◆ **Task description**
Only the lines of the data below from the one with "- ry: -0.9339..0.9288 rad" through the one with "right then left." are wanted. Repeat them exactly.
+--
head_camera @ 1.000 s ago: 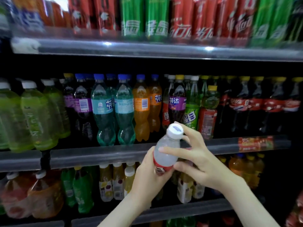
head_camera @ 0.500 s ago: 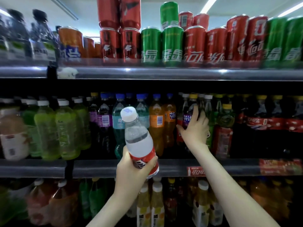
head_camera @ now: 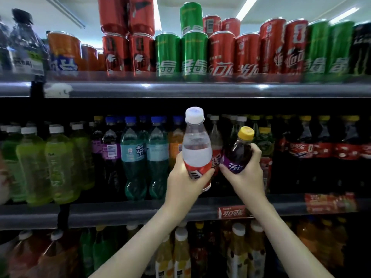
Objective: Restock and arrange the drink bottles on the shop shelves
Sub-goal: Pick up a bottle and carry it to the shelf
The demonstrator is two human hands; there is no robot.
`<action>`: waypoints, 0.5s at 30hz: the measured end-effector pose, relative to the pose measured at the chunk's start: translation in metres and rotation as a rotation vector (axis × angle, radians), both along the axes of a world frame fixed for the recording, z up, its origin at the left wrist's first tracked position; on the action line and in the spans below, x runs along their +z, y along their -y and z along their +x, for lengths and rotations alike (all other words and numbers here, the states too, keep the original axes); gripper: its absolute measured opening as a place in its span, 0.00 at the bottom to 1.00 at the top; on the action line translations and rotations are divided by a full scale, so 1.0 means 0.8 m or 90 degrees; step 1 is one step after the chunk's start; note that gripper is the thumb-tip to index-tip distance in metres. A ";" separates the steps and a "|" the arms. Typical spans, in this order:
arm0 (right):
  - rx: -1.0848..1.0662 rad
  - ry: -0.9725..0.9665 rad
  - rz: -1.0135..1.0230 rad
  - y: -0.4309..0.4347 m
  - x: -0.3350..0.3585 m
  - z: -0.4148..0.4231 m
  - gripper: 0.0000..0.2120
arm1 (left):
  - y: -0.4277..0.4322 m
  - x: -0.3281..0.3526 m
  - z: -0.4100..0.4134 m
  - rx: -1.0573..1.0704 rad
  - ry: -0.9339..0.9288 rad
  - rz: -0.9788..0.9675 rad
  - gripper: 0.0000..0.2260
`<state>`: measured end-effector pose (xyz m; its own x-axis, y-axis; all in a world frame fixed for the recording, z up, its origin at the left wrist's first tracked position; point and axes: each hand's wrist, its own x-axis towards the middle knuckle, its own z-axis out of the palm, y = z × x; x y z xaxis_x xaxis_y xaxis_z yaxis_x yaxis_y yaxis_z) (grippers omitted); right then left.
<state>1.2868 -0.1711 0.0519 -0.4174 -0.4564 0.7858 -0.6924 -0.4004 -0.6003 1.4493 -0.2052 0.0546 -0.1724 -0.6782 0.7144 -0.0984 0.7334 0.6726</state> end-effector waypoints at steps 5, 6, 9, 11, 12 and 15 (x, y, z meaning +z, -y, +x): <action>-0.022 -0.021 -0.085 -0.057 0.020 -0.027 0.40 | 0.031 0.004 -0.055 0.005 0.098 0.047 0.30; -0.028 -0.037 -0.098 -0.068 0.027 -0.033 0.40 | 0.037 0.006 -0.067 0.013 0.109 0.071 0.29; -0.050 -0.091 -0.118 -0.099 0.046 -0.048 0.40 | 0.048 0.006 -0.096 0.033 0.148 0.119 0.29; -0.064 -0.109 -0.110 -0.115 0.048 -0.057 0.40 | 0.054 0.003 -0.112 0.034 0.155 0.144 0.29; -0.070 -0.109 -0.099 -0.120 0.047 -0.061 0.40 | 0.057 0.001 -0.118 0.036 0.160 0.152 0.29; -0.073 -0.070 -0.059 -0.130 0.038 -0.072 0.41 | 0.064 -0.001 -0.130 0.054 0.176 0.168 0.27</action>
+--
◆ **Answer to this exercise**
  - ry: -0.9339..0.9288 rad
  - rz: -0.9788..0.9675 rad
  - gripper: 0.0000..0.2260
`<state>`: measured end-effector pose (xyz m; its own x-axis, y-axis; all in a world frame fixed for the recording, z up, its origin at the left wrist's first tracked position; point and axes: each hand's wrist, its own x-axis towards the middle knuckle, its own z-axis out of the palm, y = z × x; x y z xaxis_x xaxis_y xaxis_z yaxis_x yaxis_y yaxis_z) (grippers omitted); right then left.

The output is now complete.